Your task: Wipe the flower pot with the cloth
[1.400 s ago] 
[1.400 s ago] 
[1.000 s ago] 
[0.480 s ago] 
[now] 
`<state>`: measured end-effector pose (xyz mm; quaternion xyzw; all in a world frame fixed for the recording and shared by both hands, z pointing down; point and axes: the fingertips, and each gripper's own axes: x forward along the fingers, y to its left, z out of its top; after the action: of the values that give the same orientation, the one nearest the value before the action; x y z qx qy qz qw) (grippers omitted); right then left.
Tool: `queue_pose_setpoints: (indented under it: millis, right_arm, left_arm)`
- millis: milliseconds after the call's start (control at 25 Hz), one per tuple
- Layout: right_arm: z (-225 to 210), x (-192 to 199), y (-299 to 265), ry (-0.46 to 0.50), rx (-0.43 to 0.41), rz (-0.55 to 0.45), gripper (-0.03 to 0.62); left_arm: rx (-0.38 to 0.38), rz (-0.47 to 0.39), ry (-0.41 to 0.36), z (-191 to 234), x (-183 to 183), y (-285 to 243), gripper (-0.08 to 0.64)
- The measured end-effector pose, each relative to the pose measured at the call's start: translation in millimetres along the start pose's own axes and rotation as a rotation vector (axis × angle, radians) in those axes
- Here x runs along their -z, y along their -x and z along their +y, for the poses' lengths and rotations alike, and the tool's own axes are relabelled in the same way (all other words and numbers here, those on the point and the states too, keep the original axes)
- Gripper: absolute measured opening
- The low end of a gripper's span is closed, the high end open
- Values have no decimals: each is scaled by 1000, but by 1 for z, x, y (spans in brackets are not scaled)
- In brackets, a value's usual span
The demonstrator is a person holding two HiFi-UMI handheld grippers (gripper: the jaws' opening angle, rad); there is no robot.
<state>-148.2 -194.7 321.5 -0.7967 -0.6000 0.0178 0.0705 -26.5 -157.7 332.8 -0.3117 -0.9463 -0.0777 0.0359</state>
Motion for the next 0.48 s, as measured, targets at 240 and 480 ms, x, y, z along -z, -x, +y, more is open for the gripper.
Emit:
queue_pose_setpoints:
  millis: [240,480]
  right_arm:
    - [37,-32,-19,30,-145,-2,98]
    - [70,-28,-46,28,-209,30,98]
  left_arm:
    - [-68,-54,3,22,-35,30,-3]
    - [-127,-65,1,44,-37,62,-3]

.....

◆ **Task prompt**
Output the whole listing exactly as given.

◆ **Your solution**
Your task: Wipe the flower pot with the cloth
[1.400 s ago] 
[1.400 s ago] 
[1.000 s ago] 
[0.480 s ago] 
[now] 
`<state>`: measured end-effector pose (xyz mm; quaternion xyzw; all in a world frame fixed for the recording and shared by both hands, z pointing down; point and axes: the fingertips, and each gripper's own axes: x forward along the fingers, y to its left, z out of its top; after the action: of the values that give the same orientation, the one nearest the value before the action; x y z qx qy qz qw) (grippers omitted); right then left.
Tool: `queue_pose_setpoints: (indented under it: millis, right_arm, left_arm)`
- millis: milliseconds after the call's start (control at 25 Hz), one per tuple
- Layout: right_arm: z (-225 to 210), x (-192 to 199), y (-299 to 265), ry (-0.46 to 0.50), rx (-0.43 to 0.41), rz (-0.55 to 0.45), gripper (-0.03 to 0.62); left_arm: rx (-0.38 to 0.38), rz (-0.47 to 0.39), ry (-0.41 to 0.36), z (-191 to 234), x (-183 to 183), y (-285 to 243), gripper (-0.08 to 0.64)
- The measured end-effector pose, each relative to the pose measured at the call's start: translation in millimetres along the start pose's own axes and rotation as a rotation vector (axis × angle, radians) in those axes
- Here x runs along their -z, y along their -x and z along their +y, for the poses' lengths and rotations alike, and the tool's own axes are relabelled in the same way (all other words and numbers here, those on the point and the states too, keep the original axes)
- Gripper: absolute measured opening
- The low end of a gripper's span is closed, the high end open
- Values have no decimals: each is scaled by 1000, but by 1 for z, x, y (spans in brackets are not scaled)
- In brackets, a value's usual span
The demonstrator is a person holding two HiFi-UMI handheld grippers (gripper: the jaws' opening angle, rad); there is no robot.
<state>-148.2 -194.7 321.5 -0.7967 -0.6000 0.0178 0.0705 -26.5 -157.7 332.8 -0.3117 -0.9463 -0.0777 0.0359</state>
Motion for the next 0.48 s, as measured, targets at 240 and 480 ms, x, y, z along -z, -x, +y, more is open for the gripper.
Emit:
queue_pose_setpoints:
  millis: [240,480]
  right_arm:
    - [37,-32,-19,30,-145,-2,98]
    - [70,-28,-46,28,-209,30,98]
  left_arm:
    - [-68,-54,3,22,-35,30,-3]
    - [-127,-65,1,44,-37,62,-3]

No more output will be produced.